Studying Global Health in India: Lessons Learned in Community-based Partnerships and and Healthcare

Students pose for a picture during their time in India.

Rachel Mansk, center, traveled to India in 2023 as part of India: Global Health, Globalization and Leadership.


India was full of firsts for Rachel Mansk, MPH ‘23. 

Being in Mysore meant a 12-hour time difference, bucket showers and taking in an unfamiliar culture. But more than anything, her experience emphasized the importance of collaboration in global health. 

“The biggest takeaway for me was prioritizing community leadership when working in global health. Rather than going to another environment and enforcing your own culture, global health is about utilizing community-led partnerships to promote health equity,” said Mansk. 

Mansk was one of five students who traveled to Mysore in January 2023 as part of India: Global Health, Globalization and Leadership, a two-week course open to UMN graduate students and lifelong learners, including alumni, UMN faculty and staff.  The course is offered by the Center for Global Health and Social Responsibility. 

Mansk received a Masters of Public Health with an emphasis in environmental science from UMN. Her time in India counted towards her global health minor. 

Mansk became interested in environmental science after traveling to Peru. During the trip, prior to the pandemic, she saw first-hand the impact climate change was having on the country. 

“I witnessed how the frequent droughts and a changing climate are impacting the health of the residents. So I figured combining both the environmental and global health perspective would be good,” said Mansk. 

She experienced the effects of climate change in India, too. According to the World Bank, India has 18 percent of the world’s population but only four percent of its water resources. During the trip, Mansk took bucket showers – a practice used to conserve water. 

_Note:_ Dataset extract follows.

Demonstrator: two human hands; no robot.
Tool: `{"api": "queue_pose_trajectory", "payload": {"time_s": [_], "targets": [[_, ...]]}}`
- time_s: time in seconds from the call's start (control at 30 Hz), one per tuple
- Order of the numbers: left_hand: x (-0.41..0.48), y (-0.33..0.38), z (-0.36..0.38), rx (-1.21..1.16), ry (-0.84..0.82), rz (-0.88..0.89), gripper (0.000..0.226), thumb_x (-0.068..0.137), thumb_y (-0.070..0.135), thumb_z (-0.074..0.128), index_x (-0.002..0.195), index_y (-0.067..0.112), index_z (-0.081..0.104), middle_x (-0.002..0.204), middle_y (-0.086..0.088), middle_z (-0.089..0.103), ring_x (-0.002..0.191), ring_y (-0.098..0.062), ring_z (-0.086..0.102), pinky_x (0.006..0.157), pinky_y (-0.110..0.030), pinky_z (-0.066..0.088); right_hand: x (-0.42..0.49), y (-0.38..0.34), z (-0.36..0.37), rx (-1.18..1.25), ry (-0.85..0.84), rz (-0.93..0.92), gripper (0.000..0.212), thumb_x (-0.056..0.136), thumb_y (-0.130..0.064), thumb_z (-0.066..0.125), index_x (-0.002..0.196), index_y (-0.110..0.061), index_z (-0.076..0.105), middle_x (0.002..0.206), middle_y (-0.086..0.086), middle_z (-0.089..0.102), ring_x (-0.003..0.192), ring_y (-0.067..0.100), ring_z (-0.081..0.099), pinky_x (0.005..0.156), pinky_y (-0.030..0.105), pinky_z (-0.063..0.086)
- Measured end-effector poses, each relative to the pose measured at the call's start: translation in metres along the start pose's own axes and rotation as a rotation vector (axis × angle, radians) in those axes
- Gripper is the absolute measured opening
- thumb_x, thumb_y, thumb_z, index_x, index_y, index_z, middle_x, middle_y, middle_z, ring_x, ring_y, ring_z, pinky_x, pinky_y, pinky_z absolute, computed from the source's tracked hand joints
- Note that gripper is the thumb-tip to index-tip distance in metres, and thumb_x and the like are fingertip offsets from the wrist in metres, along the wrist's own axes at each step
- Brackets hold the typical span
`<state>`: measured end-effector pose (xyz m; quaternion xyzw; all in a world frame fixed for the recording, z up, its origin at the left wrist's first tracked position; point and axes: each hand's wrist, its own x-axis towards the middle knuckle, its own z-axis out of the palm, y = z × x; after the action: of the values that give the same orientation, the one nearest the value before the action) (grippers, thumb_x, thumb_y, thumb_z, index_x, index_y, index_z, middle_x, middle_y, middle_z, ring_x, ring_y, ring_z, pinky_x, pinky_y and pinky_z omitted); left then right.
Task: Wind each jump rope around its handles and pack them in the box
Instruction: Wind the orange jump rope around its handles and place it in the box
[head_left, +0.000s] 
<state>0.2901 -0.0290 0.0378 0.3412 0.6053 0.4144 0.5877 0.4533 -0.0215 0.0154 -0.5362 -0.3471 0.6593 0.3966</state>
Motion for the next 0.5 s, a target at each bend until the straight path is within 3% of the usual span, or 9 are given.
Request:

The global health students, instructors, and guest speakers stand in front of the SVYM Palliative Care Center, smiling toward the camera
Mansk and other students on the trip visited medical sites in Mysore and had the opportunity to talk with local doctors, residents and patients.

Mansk’s days in Mysore were “packed,” starting with breakfast and yoga before lectures and field visits. Students toured local hospitals and schools, talking to health practitioners and patients. 

“During each site visit we had the opportunity to interact with students, doctors and residents, which was unique because it offered a different type of learning experience than what you would get if you learned about global health in the U.S.,” said Mansk. 

Students saw healthcare through a different cultural lens and learned about the social factors that can influence patient outcomes. Mansk mentioned, for instance, witnessing the lack of reliable transportation in rural areas for pregnant women. Issues of sanitation and water access were also discussed throughout the course. 

Her experience is something she’ll take with her as she pursues a medical degree. 

“Learning about global health while in India taught me to be more humble, and I think this is an important quality to have as a medical student and future physician,” said Mansk. 

“Public and global health involves working with people, and because people and communities differ, it makes the field complex. What works for one community may not work for another, and being able to constantly adapt to, and learn from, different practices is critical.”